> **Task item**
Show each line of the data below that has the string "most" in it.

> **Data excerpt**
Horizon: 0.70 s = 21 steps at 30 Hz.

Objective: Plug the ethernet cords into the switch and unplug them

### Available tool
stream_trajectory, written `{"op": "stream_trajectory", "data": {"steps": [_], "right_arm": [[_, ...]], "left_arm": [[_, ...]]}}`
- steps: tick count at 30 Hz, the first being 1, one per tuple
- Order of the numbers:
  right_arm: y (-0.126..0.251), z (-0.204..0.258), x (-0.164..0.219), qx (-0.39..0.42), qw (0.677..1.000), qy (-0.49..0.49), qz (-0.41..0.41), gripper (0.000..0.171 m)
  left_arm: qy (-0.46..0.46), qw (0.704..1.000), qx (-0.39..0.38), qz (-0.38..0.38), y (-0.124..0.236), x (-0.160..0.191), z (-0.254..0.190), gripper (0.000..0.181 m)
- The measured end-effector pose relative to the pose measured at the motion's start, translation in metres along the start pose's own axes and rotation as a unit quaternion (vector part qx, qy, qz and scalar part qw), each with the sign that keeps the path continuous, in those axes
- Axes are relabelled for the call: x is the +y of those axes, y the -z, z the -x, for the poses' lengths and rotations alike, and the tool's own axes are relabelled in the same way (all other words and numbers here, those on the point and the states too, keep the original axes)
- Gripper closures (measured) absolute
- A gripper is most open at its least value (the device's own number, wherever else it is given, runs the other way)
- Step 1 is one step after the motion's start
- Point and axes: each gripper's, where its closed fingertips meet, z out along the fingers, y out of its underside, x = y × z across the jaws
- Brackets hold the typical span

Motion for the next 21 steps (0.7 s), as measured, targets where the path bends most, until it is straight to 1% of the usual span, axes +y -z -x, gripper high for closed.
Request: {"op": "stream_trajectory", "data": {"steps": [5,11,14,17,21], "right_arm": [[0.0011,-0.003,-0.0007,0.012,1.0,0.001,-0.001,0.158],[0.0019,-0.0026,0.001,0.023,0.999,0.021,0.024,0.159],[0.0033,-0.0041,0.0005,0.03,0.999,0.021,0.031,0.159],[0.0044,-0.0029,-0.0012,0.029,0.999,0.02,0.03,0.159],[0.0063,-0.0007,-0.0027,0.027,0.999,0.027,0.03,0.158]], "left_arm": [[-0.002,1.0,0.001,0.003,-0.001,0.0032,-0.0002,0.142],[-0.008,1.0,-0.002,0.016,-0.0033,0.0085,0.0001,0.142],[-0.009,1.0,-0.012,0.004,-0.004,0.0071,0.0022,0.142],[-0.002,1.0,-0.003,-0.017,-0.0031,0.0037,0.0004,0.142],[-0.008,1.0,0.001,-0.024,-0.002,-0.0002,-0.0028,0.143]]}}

> **Written answer**
- A gripper is most open at its least value (the device's own number, wherever else it is given, runs the other way)
Motion for the next 21 steps (0.7 s), as measured, targets where the path bends most, until it is straight to 1% of the usual span, axes +y -z -x, gripper high for closed.

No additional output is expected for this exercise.